渡鴉白了一眼自家隊長,隨手給了他一瓶伏特加:“不過,也真虧你能想出剛才這種辦法呢。我還以為以你現在這見一個愛一個,只要女方主動就照單全收的性格,櫻提出這種要求你會直接答應下來的。”
“我也這麼覺得呢。”愛莉希雅也是說到,“畢竟之前在往世樂土裡,艾克西亞你就給我一種女方主動一下你就不會反抗的感覺。”
“你們眼裡的我是不是有點奇怪啊?”
接過渡鴉的伏特加灌了一口,艾克西亞撐起下巴:“從結果上來說差不多的確是這樣,但你們是不是忽視了,現在和我有關係的人,多多少少都是和我有一些感情基礎和時間基礎的啊?”
比安卡和艾克西亞是青梅竹馬,兩人從小一起長大。
麗塔是在成為比安卡的貼身女僕後才和艾克西亞認識的,雖然說不上青梅竹馬,但相識的時間也有好幾年了。

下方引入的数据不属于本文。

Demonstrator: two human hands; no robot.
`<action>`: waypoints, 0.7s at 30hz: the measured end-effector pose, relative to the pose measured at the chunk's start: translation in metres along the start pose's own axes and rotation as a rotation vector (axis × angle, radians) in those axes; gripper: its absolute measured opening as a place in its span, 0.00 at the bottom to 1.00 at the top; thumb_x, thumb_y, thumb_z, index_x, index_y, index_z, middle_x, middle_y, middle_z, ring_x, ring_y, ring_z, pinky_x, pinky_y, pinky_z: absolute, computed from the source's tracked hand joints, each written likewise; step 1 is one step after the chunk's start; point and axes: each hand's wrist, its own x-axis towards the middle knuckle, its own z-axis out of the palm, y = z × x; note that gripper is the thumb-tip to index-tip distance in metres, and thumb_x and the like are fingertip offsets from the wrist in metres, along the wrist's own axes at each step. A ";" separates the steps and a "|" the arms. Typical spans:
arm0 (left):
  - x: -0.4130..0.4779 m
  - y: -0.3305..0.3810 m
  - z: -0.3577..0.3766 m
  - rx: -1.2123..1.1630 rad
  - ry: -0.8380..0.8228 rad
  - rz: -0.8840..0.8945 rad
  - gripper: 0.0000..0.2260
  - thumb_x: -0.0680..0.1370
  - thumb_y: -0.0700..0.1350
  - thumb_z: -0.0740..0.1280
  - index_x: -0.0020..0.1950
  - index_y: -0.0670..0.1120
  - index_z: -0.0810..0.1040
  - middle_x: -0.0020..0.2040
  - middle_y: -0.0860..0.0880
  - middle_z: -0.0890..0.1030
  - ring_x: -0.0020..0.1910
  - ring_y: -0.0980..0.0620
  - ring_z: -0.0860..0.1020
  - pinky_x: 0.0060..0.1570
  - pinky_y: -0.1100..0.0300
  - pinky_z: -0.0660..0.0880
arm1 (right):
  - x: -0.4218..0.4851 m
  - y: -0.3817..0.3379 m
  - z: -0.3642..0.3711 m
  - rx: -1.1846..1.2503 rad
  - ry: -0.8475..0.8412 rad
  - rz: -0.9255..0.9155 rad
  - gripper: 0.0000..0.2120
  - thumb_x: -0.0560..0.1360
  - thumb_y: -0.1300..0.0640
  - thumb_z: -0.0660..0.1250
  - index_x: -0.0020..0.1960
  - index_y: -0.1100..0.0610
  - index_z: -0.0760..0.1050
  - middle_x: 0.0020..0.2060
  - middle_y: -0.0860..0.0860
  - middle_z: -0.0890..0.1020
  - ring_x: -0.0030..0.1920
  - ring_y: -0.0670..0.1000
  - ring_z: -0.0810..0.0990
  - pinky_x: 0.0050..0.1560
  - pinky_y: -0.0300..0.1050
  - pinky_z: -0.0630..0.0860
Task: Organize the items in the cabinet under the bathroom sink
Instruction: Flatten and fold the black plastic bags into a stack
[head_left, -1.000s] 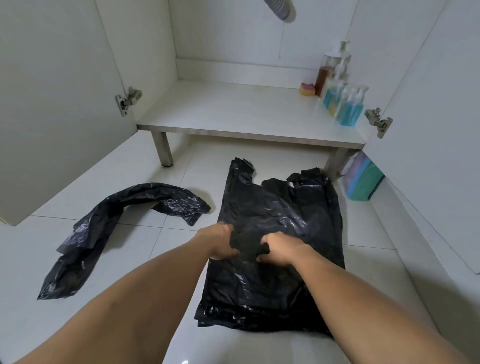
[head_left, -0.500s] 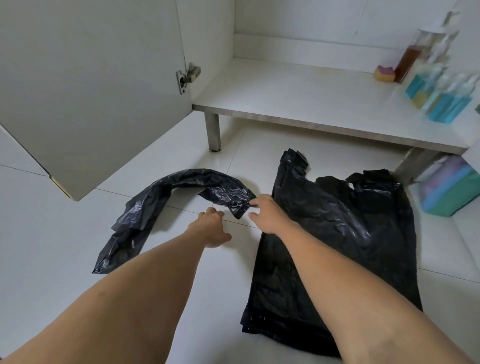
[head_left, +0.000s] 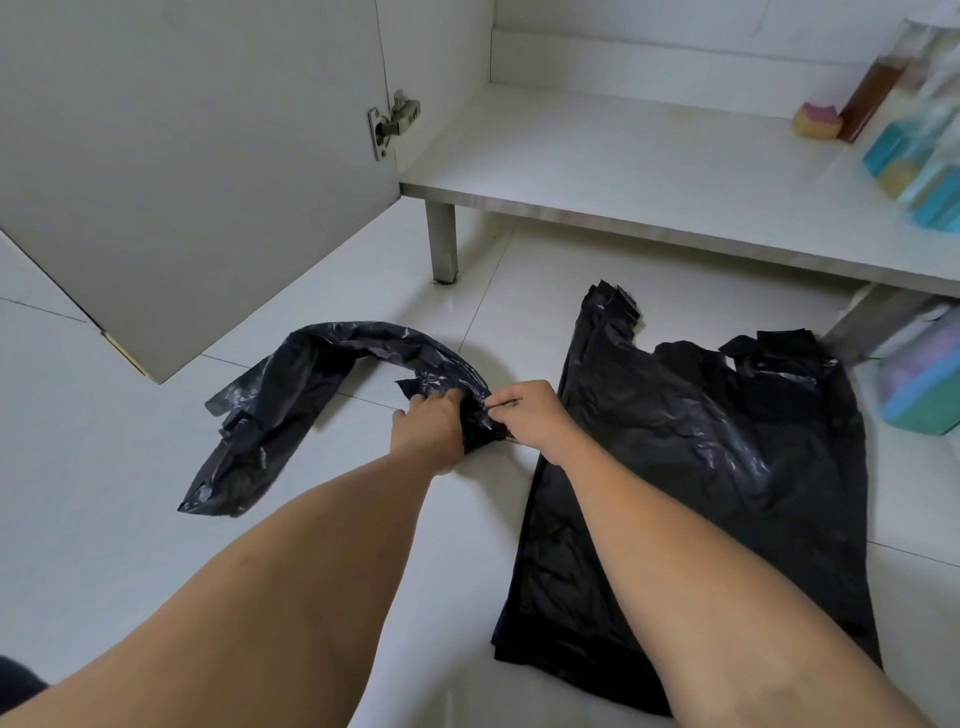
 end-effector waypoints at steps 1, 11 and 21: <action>-0.001 0.002 -0.002 0.004 0.037 -0.005 0.19 0.78 0.42 0.62 0.69 0.52 0.70 0.63 0.48 0.77 0.65 0.45 0.69 0.61 0.47 0.67 | -0.002 -0.001 -0.003 0.033 -0.001 0.021 0.09 0.77 0.66 0.68 0.54 0.59 0.83 0.39 0.48 0.80 0.39 0.46 0.77 0.42 0.38 0.76; -0.009 0.060 -0.068 -0.689 0.453 0.090 0.13 0.82 0.51 0.63 0.46 0.44 0.77 0.41 0.47 0.80 0.42 0.47 0.76 0.42 0.52 0.75 | -0.044 -0.033 -0.066 0.182 -0.066 0.095 0.12 0.73 0.55 0.75 0.53 0.49 0.76 0.54 0.52 0.82 0.56 0.53 0.80 0.58 0.61 0.79; -0.035 0.146 -0.177 -1.037 -0.006 0.276 0.22 0.66 0.58 0.81 0.50 0.45 0.83 0.43 0.51 0.86 0.43 0.52 0.84 0.44 0.61 0.82 | -0.105 -0.063 -0.197 0.287 0.395 0.137 0.11 0.83 0.62 0.53 0.51 0.55 0.73 0.43 0.55 0.79 0.36 0.51 0.76 0.38 0.47 0.80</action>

而琪亞娜、雷電芽衣和布洛妮婭也是一樣,都是從第三次崩壞後認識的,到現在也有一年半的時間了。
沙條愛歌亦是如此。
就算是安娜,兩人之間也見面過了好幾次——雖然安娜的情況有著很多外在因素的促使,可兩人之間有著相識時間的基礎也是事實。
“如果我和櫻小姐現在已經認識了好幾個月的話,那我剛才肯定會直接答應下來,然後今晚就抱著櫻小姐一起睡,把該做的不該做的都做全套,讓她直接和我成為有夫妻之實的未婚夫妻。”艾克西亞直白的說到,“但我和她認識的時間,加起來根本就短的可憐吧?這和閃婚有甚麼區別?而閃婚的壞處不需要我多說了吧?十對閃婚的裡面,婚後夫婦吵架關係破解導致最終離婚的恐怕有十一對。”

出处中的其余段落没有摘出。